FALL DOWN DEAD
Reviewed by: Zombie Boy
What's it about
A maniac dubbed The Picasso Killer is hacking up women while thumbing his nose at the police, but he may have bitten off more than he can chew when he sets his sights on scrappy Christie Wallace.
Is it good movie?
Christie is a nice, small-town southern girl taking care of her daughter and dreaming of opening her own business as she serves coffee at a little diner. But that all changes one pre-Christmas night when she stumbles upon a victim of the Picasso Killer, and then literally backs into the murderous fiend himself. One look at Christie and TPK knows he must have her. He chases her down to an office building, where the security guard lets her in and locks the place down. It then becomes a cat and mouse game as the town undergoes a series of blackouts, and TPK strikes down the various workaholics straggling in the building after hours. Can Christie both fend off TPK while simultaneously falling in love with one of the cops sent to her rescue?

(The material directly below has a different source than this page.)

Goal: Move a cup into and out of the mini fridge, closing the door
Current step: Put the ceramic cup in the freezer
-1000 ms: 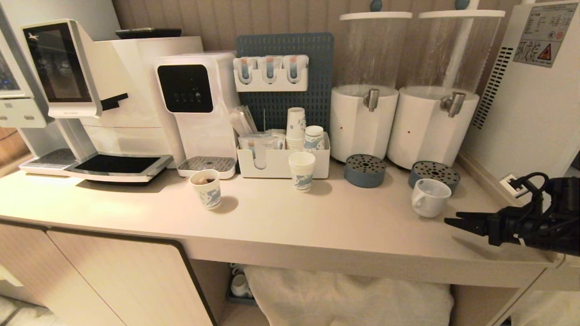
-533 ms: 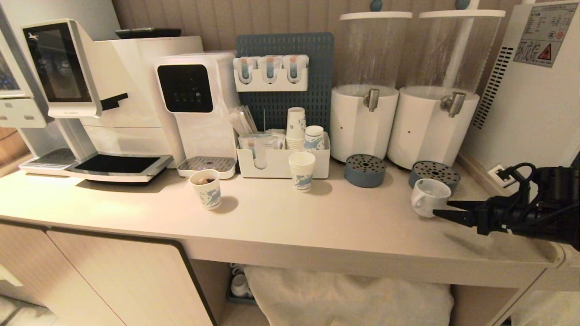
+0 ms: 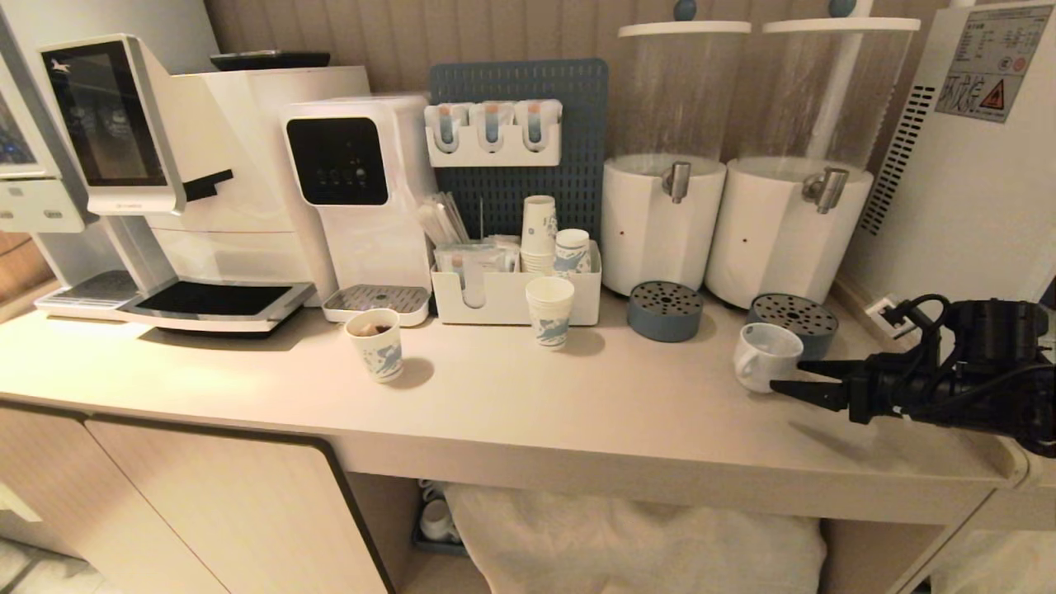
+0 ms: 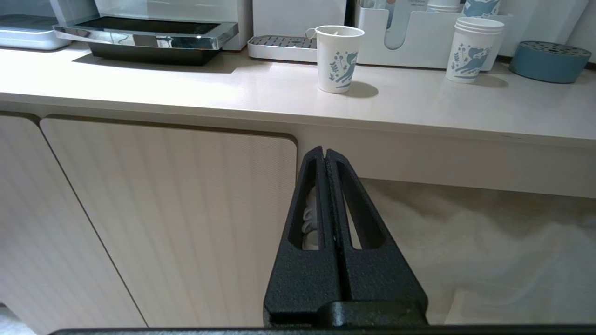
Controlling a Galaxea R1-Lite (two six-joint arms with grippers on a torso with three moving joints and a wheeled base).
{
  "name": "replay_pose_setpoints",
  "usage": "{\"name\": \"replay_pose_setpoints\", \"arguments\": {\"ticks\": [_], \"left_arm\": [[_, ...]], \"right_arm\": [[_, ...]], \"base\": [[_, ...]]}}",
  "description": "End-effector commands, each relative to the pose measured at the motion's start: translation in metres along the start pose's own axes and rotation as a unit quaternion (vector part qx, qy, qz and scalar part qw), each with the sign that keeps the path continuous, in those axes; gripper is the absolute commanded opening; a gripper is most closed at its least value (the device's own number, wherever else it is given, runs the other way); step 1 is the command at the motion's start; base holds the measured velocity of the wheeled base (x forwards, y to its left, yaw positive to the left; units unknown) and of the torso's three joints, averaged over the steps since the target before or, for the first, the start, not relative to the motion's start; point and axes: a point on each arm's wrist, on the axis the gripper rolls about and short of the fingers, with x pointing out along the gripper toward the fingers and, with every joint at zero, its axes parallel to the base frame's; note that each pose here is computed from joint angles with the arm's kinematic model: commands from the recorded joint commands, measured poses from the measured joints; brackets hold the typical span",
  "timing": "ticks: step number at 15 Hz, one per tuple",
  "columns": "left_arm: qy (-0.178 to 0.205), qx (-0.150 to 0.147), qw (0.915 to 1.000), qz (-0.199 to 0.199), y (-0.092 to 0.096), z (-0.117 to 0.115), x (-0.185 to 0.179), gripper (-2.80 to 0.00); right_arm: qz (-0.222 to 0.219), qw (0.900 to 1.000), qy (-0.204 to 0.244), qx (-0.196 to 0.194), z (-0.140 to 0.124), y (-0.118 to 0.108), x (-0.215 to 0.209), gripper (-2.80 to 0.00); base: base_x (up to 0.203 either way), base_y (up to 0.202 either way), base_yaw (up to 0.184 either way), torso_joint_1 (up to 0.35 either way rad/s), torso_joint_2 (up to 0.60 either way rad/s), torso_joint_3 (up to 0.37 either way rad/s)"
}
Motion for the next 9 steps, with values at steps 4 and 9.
{"name": "replay_pose_setpoints", "arguments": {"ticks": [4,9], "left_arm": [[0.017,-0.005,0.9998,0.001,0.001,-0.011,0.002,-2.80],[0.014,-0.005,0.9999,0.001,0.001,-0.011,0.002,-2.80]], "right_arm": [[0.002,1.000,-0.003,-0.004,0.001,-0.012,0.010,0.00],[0.003,1.000,-0.008,-0.009,0.008,-0.020,0.016,0.00]], "base": [[0.000,0.000,0.000,0.000,0.00,0.000],[0.000,0.000,0.000,0.000,0.00,0.000]]}}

The movie starts off wrong right from the get-go. A beautiful brunette being stalked by a homicidal Udo Kier in a parking garage at night should be an exquisite giallo moment, but here it is played for very unintentional laughs. He jumps out of the shadows wearing a silly hat proclaiming “You are mine!” and chases her down to her car, where he managed to rip out her ignition wires even though the car was locked. The director even made it a point to show her unlock the thing with her remote. And then later on he is easily batted away like a pesky fly by Christie, played by the scenery-chewing Dominique Swain, but somehow manages to be everywhere at once, like smoke, inside the building, as he effortlessly slices and dices some business people, the security guard, and a cop. All while spitting out such classic lines as, “Stop shooting at me!” and “Don’t run away!”
And then there is Swain. Jesus Christ, she spends the whole movie running around with her weird, stubby arms, screeching like a rusty hinge. I desperately wanted her to get dead less than halfway through the film, but she is the one damned person that TPK can’t seem to get the jump on. The direction is decent, the stunts are well pulled-off, and the whole affair looks professional enough, but screenwriter Roy Swallows deserves a Razzie Award for this chuckleheaded script. The villain is less than one-dimensional, the heroine is a ridiculous harpy, the cops are either inept or Twilight-type brooding, and there is not a single line of dialogue in the whole film that is the least bit believable. I lasted about 45-minutes, but then I had to start fast-forwarding through the thing, just to keep from swallowing my tongue in boredom.
Video / Audio
Video: Widescreen (1.78:1), enhanced for 16x9 televisions. The colors are slightly muted, but I think that was to make the red blood pop a little more in the gore scenes. Overall the photography and the transfer are pretty decent.
Audio: Dolby Digital 5.1 Surround, so you won’t miss a second of Dominique Swain’s ear-splitting caterwauling. There are also optional Spanish and English SDH subtitles.
This is a pretty bare-bones release, which is not a huge surprise to me. There is only the film's trailer, plus some forced trailers before the disc menu.
Udo Kier and David Carradine being on the cast list might make you want to watch this movie, but learn from my pain and don’t be suckered in. The worst Friday the 13th film exhibits more logic and builds more tension than this lightweight effort. Unless you are stuck in space with your two wise-cracking robot buddies, you can successfully pass on this movie with no interruption to the quality of your life. It took five years for this movie to see a DVD release in the US, even though it was entirely shot in North Carolina, if that tells you anything.